Activity: What is needed is an exact printout of all the data.

* * * * * * * * *

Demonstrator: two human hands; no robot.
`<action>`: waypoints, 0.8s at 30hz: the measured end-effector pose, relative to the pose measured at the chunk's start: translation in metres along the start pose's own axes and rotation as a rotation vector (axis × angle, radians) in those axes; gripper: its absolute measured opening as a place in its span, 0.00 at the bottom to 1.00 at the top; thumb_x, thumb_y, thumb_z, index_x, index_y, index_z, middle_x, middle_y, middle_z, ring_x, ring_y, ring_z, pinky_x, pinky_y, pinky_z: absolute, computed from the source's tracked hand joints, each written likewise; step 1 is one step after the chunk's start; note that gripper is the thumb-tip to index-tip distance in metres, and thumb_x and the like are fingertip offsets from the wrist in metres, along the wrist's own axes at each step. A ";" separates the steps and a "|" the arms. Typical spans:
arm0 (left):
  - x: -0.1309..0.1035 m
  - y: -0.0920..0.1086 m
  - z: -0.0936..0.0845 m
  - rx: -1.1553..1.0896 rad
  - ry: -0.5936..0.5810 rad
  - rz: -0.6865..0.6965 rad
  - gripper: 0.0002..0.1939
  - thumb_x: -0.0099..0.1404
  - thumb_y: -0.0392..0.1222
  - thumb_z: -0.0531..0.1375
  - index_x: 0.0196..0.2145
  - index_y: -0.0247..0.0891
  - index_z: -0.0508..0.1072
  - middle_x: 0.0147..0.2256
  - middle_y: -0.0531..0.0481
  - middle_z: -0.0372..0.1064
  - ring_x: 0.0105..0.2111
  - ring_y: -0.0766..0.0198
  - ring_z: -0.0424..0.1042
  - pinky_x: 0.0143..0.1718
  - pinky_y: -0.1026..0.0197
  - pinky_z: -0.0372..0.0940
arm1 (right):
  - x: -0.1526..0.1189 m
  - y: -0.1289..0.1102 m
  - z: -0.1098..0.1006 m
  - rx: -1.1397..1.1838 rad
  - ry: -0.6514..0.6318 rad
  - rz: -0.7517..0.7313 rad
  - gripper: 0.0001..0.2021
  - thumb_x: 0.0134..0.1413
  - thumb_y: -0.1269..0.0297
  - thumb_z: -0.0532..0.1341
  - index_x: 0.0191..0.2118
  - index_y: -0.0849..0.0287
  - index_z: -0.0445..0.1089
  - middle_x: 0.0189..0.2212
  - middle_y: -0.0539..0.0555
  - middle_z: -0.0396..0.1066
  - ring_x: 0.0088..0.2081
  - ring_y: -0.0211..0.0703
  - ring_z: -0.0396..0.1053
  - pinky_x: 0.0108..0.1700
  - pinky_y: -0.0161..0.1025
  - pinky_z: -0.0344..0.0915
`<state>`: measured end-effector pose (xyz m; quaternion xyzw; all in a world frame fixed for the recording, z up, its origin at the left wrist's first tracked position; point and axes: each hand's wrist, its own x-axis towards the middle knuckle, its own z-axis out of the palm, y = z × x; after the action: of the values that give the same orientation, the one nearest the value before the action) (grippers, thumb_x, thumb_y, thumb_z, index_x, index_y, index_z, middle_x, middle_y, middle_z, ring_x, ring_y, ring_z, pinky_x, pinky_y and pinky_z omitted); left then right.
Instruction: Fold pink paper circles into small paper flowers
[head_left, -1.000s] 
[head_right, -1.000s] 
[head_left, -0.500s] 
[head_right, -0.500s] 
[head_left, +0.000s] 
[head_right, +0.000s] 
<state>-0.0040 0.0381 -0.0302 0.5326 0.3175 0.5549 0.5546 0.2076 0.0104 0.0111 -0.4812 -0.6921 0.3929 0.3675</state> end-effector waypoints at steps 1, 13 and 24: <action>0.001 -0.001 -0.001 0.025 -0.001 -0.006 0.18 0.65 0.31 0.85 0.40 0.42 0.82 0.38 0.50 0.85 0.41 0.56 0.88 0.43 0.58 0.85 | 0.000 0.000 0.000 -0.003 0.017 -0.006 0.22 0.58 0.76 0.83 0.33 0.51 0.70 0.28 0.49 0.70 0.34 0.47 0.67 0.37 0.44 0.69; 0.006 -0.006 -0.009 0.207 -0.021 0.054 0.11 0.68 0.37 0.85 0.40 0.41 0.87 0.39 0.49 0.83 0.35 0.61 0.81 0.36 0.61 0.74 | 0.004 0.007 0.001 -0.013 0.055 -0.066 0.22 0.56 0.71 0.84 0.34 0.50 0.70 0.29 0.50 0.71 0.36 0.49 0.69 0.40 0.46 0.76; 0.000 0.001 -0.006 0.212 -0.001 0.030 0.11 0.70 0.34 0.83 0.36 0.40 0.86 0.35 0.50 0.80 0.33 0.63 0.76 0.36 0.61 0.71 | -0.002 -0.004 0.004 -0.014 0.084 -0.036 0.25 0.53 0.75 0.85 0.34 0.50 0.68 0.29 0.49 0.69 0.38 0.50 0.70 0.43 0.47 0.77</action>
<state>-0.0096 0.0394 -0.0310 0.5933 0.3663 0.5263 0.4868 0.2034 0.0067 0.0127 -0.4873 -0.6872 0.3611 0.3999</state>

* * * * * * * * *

Answer to this exercise:
Demonstrator: two human hands; no robot.
`<action>`: waypoints, 0.8s at 30hz: the measured end-effector pose, relative to the pose measured at the chunk's start: translation in metres along the start pose's own axes and rotation as a rotation vector (axis × angle, radians) in those axes; gripper: its absolute measured opening as a place in its span, 0.00 at the bottom to 1.00 at the top; thumb_x, thumb_y, thumb_z, index_x, index_y, index_z, middle_x, middle_y, middle_z, ring_x, ring_y, ring_z, pinky_x, pinky_y, pinky_z: absolute, computed from the source's tracked hand joints, each written likewise; step 1 is one step after the chunk's start; note that gripper is the thumb-tip to index-tip distance in metres, and thumb_x and the like are fingertip offsets from the wrist in metres, along the wrist's own axes at each step. A ";" separates the steps and a "|" the arms. Typical spans:
arm0 (left):
  - x: -0.1309..0.1035 m
  - y: -0.0920..0.1086 m
  - z: -0.0936..0.0845 m
  - rx: -1.1553..1.0896 rad
  - ry: -0.5936..0.5810 rad
  - rz: -0.6865..0.6965 rad
  - gripper: 0.0002..0.1939
  - thumb_x: -0.0099..0.1404
  - thumb_y: -0.0392..0.1222
  - thumb_z: -0.0531..0.1375
  - index_x: 0.0196..0.2145
  - index_y: -0.0247..0.0891
  - index_z: -0.0508..0.1072
  - middle_x: 0.0147..0.2256
  - middle_y: -0.0531..0.0481
  - middle_z: -0.0372..0.1064
  - ring_x: 0.0105..0.2111
  - ring_y: -0.0766..0.0198
  - ring_z: -0.0424..0.1042
  - pinky_x: 0.0143..0.1718
  - pinky_y: -0.1026..0.0197
  - pinky_z: -0.0372..0.0940
arm1 (right):
  - x: -0.1526..0.1189 m
  - y: -0.1289..0.1102 m
  - z: -0.1098..0.1006 m
  - rx: -1.1397..1.1838 rad
  - ry: -0.6514..0.6318 rad
  - rz: -0.7517..0.7313 rad
  - gripper: 0.0001..0.2021
  - thumb_x: 0.0134..0.1413
  - thumb_y: -0.1269..0.0297
  - thumb_z: -0.0532..0.1341
  - index_x: 0.0191..0.2118
  - index_y: -0.0849..0.0287
  - index_z: -0.0445..0.1089
  - middle_x: 0.0189..0.2212
  - middle_y: -0.0539..0.0555
  - middle_z: -0.0396..0.1066
  - ring_x: 0.0088..0.2081
  - ring_y: -0.0211..0.0703
  - ring_z: -0.0396..0.1053
  - pinky_x: 0.0108..0.1700
  - pinky_y: -0.0161..0.1025
  - pinky_z: -0.0344..0.0915
`<state>`: measured end-effector pose (xyz m; quaternion xyzw; all in a world frame fixed for the recording, z up, its origin at the left wrist's first tracked position; point and axes: each hand's wrist, its own x-axis towards the middle knuckle, its own z-axis out of the palm, y = z × x; after the action: of the values that give the same orientation, the one nearest the value before the action) (grippers, thumb_x, thumb_y, thumb_z, index_x, index_y, index_z, middle_x, middle_y, middle_z, ring_x, ring_y, ring_z, pinky_x, pinky_y and pinky_z omitted); left then right.
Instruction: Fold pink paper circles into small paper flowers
[head_left, -1.000s] 
[head_right, -1.000s] 
[head_left, -0.500s] 
[head_right, -0.500s] 
[head_left, +0.000s] 
[head_right, +0.000s] 
<state>-0.0040 0.0381 -0.0302 0.5326 0.3175 0.5549 0.5546 0.2076 0.0104 0.0111 -0.4812 -0.6921 0.3929 0.3675</state> end-effector waypoints at steps 1, 13 and 24: <action>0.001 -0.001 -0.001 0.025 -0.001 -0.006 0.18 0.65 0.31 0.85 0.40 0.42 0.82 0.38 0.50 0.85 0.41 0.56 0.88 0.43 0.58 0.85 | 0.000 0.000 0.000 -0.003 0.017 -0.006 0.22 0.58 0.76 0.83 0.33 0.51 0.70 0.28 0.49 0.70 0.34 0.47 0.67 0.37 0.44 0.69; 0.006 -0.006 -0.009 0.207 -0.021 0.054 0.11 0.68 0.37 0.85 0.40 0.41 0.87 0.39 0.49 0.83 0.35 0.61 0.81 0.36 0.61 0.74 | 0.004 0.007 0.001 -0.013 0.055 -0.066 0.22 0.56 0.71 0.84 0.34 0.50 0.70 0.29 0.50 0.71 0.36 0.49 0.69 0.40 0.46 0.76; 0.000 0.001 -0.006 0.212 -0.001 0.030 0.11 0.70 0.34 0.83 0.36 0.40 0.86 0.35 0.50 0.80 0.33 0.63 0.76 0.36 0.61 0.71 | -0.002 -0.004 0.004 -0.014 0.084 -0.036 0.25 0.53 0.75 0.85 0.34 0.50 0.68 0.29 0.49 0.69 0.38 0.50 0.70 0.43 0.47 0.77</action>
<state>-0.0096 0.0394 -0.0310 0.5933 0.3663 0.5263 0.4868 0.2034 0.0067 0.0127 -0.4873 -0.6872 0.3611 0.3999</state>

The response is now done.